Required action: Repeat the entries below exactly. Begin with the first line and end with the line that contains "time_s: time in".

Exercise input:

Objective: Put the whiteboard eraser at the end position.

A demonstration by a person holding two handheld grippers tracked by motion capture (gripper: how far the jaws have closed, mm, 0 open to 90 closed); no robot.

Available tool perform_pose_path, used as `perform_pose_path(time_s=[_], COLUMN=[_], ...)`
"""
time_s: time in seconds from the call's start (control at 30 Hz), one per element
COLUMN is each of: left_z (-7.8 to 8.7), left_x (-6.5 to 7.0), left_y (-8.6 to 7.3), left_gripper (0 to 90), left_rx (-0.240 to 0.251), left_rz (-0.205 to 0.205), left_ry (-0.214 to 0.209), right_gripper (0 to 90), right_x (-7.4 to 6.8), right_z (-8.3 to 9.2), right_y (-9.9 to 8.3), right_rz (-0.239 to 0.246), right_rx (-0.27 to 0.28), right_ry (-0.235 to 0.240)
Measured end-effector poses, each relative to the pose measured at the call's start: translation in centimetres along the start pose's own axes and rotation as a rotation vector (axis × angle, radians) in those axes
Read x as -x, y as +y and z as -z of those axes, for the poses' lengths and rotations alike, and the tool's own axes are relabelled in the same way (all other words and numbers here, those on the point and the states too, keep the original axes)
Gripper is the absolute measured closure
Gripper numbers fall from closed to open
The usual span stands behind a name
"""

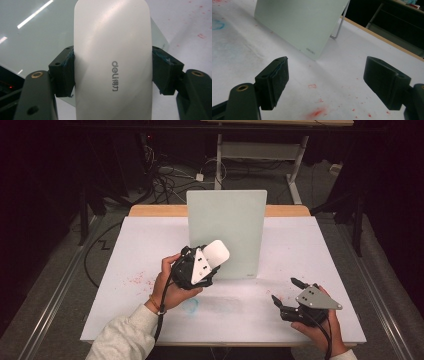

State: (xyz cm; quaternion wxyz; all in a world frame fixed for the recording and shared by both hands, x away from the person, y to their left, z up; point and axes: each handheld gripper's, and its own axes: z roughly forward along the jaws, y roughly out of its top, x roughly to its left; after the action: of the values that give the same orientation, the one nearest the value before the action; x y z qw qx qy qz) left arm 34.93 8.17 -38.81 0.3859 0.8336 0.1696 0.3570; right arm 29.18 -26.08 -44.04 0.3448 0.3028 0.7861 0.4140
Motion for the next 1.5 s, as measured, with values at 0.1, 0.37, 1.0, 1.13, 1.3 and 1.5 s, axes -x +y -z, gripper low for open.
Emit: perform_pose_path(time_s=[0.1,0.37,1.0,1.13,1.3,1.5], left_z=[0.6,1.2,-2.2,-3.2,-4.4,-5.0], left_x=[-0.2,0.0,3.1,3.9,4.9,5.6], left_y=[-0.4,-1.5,-3.3,-3.0,-2.3,-1.9], left_gripper=[29.1,29.0,29.0,29.0,28.9,28.8], left_rx=[0.001,-0.027,-0.195,-0.222,-0.252,-0.273], left_rz=[0.018,-0.002,-0.1,-0.134,-0.192,-0.218], left_ry=[-0.039,-0.153,-0.511,-0.57,-0.604,-0.623], right_gripper=[20.9,20.9,20.9,20.9,20.9,20.9], right_x=[-0.2,-0.4,-0.5,-0.5,-0.6,-0.5], right_z=[0.0,-0.2,-0.6,-0.6,-0.7,-0.7], right_y=[-0.1,-0.1,-0.3,-0.3,-0.3,-0.4], right_rz=[0.007,0.01,0.018,0.022,0.027,0.026], right_rx=[-0.012,-0.025,-0.051,-0.056,-0.062,-0.065], right_ry=[0.007,0.016,0.039,0.044,0.048,0.049])
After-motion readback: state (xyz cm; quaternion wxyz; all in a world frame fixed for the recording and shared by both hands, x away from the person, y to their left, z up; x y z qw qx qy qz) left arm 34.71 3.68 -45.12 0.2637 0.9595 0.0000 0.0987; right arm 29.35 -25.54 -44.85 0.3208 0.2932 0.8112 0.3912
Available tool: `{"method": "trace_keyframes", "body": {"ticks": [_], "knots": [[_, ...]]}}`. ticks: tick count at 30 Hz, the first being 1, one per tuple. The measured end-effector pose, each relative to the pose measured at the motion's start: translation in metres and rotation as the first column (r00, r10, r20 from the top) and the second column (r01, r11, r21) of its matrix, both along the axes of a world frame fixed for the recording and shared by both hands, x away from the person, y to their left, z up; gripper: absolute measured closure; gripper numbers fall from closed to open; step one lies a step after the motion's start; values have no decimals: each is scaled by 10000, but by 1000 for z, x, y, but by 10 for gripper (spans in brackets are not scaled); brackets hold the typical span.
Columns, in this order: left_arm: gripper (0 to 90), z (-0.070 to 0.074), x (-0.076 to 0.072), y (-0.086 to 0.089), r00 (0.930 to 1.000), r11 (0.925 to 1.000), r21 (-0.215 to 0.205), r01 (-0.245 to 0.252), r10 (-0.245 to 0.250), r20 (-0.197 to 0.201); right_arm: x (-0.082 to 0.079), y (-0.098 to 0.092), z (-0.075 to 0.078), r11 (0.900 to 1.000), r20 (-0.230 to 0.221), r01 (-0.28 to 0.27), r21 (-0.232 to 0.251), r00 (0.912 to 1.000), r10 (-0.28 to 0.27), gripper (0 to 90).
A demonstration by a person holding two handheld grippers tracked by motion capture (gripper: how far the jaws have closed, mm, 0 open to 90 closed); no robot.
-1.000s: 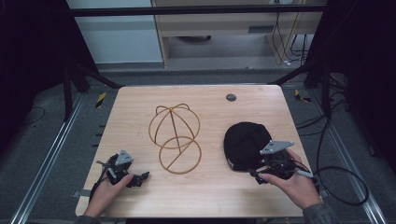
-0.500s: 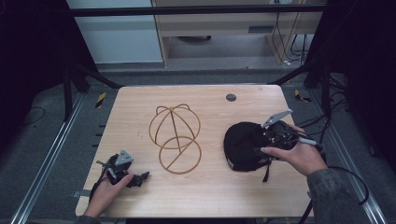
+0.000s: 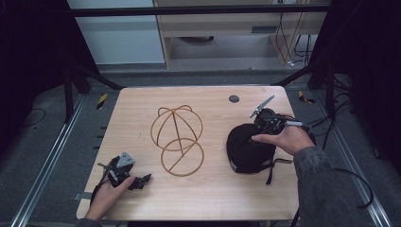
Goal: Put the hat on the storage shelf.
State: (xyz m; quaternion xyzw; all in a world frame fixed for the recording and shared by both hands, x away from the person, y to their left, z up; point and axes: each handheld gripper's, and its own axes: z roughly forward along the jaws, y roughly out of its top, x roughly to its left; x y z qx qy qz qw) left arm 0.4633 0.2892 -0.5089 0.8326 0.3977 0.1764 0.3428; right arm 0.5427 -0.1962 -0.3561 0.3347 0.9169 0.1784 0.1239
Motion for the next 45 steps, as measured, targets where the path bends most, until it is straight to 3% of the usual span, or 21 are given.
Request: {"method": "trace_keyframes", "body": {"ticks": [15, 24, 35, 45], "knots": [[0, 0, 0, 0, 10000, 10000, 1, 3, -3, -1, 30, 5, -21, 9996, -608, -145, -239, 9981, 130, 351], [0, 0, 0, 0, 10000, 10000, 0, 3, -3, -2, 35, 6, -27, 9987, -879, -345, -383, 9956, 310, 452], [0, 0, 0, 0, 10000, 10000, -3, 2, -2, 0, 38, 5, -32, 9977, -1347, -636, -251, 9891, 596, 708], [0, 0, 0, 0, 10000, 10000, -2, 5, -5, 0, 32, 9, -28, 9960, -1448, -857, -245, 9861, 812, 731]]}}
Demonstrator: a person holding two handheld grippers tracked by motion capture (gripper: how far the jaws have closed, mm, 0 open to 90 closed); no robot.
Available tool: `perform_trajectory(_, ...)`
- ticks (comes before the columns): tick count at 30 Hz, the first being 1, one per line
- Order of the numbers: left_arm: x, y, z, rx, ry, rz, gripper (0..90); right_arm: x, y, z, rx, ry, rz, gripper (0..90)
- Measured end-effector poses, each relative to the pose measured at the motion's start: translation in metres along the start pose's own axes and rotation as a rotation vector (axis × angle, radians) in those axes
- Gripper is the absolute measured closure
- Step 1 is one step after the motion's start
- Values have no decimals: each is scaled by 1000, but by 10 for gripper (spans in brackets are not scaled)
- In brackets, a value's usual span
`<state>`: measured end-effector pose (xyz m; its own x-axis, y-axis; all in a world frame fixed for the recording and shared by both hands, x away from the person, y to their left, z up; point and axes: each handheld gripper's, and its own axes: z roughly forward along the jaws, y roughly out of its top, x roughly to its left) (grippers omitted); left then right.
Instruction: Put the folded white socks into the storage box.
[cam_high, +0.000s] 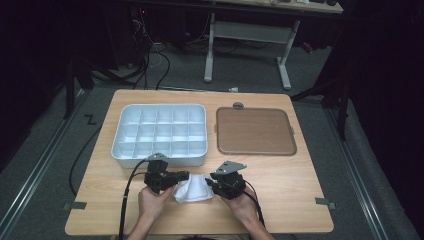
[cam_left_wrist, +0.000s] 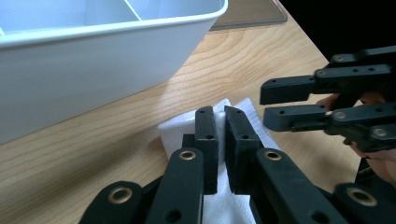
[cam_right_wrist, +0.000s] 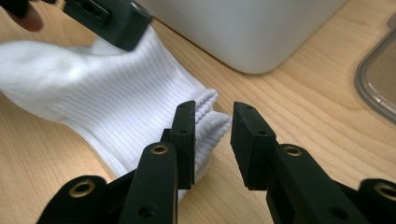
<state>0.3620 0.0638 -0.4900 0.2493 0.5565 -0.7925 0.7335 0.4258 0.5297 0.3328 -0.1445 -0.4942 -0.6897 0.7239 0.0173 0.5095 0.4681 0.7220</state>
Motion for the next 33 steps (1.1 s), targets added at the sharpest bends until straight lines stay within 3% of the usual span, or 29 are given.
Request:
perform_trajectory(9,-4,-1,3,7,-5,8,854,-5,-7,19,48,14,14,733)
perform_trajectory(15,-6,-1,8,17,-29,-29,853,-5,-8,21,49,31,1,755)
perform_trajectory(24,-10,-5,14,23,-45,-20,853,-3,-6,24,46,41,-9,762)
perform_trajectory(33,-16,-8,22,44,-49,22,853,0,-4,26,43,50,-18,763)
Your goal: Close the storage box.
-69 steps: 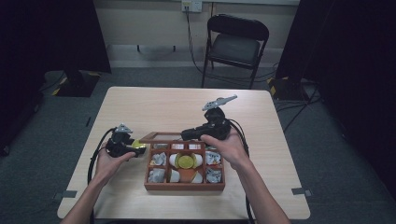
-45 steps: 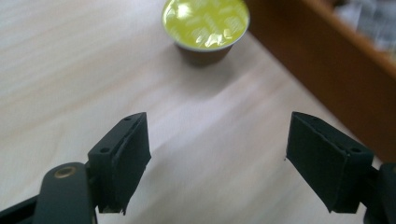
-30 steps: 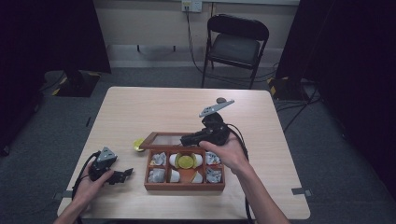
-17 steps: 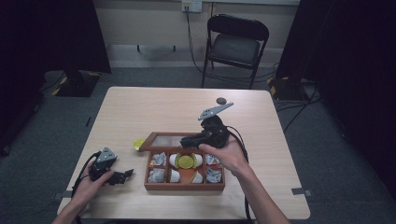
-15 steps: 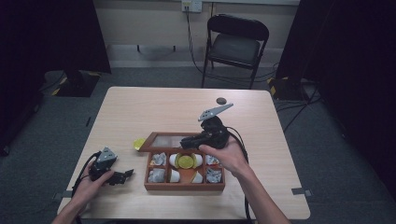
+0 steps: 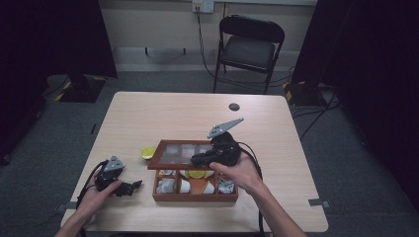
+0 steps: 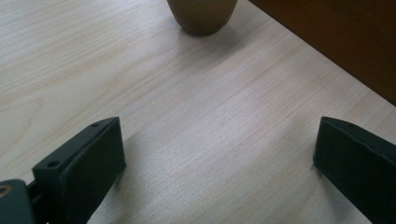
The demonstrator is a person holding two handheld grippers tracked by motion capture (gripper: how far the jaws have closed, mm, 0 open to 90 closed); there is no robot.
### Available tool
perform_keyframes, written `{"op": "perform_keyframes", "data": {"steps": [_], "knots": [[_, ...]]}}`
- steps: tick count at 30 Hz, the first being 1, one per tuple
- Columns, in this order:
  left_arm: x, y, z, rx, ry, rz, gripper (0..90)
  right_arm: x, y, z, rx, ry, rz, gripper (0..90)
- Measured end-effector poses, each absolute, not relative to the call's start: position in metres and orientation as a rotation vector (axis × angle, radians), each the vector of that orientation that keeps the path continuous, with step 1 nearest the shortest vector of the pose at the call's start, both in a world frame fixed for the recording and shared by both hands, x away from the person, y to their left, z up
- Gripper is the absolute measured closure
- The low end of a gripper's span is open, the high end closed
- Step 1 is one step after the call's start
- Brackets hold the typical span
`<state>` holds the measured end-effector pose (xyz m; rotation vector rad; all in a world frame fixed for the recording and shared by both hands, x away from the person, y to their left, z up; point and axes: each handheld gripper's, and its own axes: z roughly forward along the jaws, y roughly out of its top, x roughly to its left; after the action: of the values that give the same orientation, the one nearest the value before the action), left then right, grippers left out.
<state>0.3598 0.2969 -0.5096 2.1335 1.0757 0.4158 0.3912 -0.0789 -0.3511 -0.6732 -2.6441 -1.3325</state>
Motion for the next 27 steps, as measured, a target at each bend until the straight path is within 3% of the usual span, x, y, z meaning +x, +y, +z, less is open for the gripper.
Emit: {"op": "perform_keyframes", "data": {"steps": [27], "knots": [[0.362,0.297,-0.51,2.136,1.084,0.418,0.0,0.377,-0.076,-0.37,-0.622,-2.7,-1.277,81.5]]}}
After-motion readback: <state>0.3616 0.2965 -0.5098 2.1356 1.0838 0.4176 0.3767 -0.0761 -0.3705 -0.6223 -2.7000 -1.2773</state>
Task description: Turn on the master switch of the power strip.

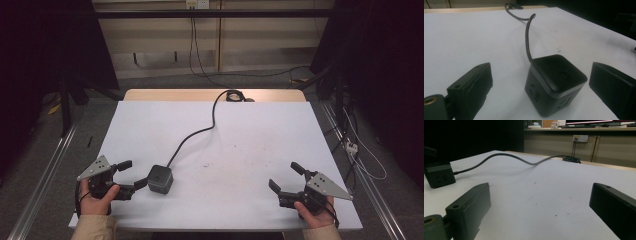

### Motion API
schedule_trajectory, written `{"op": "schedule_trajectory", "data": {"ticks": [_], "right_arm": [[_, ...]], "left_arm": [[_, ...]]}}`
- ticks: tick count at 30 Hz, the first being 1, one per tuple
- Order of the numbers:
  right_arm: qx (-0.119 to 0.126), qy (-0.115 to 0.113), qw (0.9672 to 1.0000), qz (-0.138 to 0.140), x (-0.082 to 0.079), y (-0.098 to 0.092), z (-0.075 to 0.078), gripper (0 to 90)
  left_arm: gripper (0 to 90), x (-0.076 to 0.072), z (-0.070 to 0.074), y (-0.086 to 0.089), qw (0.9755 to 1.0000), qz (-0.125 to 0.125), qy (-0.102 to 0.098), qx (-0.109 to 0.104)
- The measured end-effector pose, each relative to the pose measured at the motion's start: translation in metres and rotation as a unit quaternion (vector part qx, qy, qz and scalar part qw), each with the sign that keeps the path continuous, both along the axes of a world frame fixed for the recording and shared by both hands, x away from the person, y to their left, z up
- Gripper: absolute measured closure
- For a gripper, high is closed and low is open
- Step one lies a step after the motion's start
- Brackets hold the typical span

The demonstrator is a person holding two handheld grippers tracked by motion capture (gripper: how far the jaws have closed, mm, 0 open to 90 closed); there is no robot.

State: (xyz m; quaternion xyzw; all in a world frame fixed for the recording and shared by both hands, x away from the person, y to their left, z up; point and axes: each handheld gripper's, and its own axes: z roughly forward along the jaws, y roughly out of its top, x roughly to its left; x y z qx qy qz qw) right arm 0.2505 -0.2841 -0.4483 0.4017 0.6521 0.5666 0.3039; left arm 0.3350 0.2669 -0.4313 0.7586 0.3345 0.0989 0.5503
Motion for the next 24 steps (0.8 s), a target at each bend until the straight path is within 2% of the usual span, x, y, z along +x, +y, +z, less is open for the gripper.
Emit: {"op": "schedule_trajectory", "data": {"ticks": [24], "right_arm": [[-0.001, 0.001, 1.0000, -0.001, 0.0000, -0.0001, 0.0000, 3.0]], "left_arm": [[4.6, 0.0001, -0.0062, 0.0091, 0.9999, 0.011, 0.005, 0.000]]}}
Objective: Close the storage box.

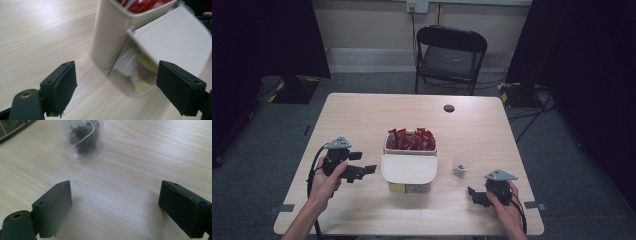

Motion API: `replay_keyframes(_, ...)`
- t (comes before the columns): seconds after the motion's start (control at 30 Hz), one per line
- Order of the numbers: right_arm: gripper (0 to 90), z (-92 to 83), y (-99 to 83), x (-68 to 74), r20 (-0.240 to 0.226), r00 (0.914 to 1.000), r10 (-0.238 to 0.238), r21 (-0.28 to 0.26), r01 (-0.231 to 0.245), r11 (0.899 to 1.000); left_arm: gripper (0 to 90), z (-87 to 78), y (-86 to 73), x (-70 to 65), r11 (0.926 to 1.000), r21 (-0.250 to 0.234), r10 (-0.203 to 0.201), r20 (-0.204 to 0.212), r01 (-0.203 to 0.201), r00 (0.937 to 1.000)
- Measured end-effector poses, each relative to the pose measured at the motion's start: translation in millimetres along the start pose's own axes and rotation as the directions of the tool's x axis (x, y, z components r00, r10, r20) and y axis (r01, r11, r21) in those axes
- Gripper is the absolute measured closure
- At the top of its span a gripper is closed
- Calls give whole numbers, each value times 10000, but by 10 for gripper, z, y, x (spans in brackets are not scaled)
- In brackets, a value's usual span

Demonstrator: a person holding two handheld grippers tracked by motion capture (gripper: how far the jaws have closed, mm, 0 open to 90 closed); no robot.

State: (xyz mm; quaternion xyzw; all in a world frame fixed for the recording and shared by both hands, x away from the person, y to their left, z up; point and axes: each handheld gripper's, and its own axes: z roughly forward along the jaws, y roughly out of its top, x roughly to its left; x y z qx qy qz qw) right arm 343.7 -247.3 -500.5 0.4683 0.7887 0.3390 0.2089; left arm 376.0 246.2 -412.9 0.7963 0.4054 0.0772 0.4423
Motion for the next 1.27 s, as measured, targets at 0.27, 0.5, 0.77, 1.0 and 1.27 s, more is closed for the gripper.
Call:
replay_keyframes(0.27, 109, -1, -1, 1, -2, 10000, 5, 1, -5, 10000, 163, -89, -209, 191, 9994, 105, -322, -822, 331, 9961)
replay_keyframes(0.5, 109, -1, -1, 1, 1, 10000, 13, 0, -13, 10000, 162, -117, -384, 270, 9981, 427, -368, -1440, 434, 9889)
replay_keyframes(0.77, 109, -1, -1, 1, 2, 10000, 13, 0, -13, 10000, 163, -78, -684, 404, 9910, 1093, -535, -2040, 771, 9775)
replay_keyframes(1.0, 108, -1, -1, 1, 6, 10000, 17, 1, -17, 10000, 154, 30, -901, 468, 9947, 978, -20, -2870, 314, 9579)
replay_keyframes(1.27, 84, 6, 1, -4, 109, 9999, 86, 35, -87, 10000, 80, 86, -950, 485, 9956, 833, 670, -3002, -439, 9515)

Your response:
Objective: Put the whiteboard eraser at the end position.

A demonstration by a person holding two handheld grippers tracked by motion capture (gripper: how far the jaws have closed, mm, 0 open to 90 closed); no robot.

Available tool perform_pose_path, used as `perform_pose_path(time_s=[_], COLUMN=[_], ...)`
"""
time_s: time in seconds from the call's start (control at 30 Hz), one per element

The exercise requires nothing further.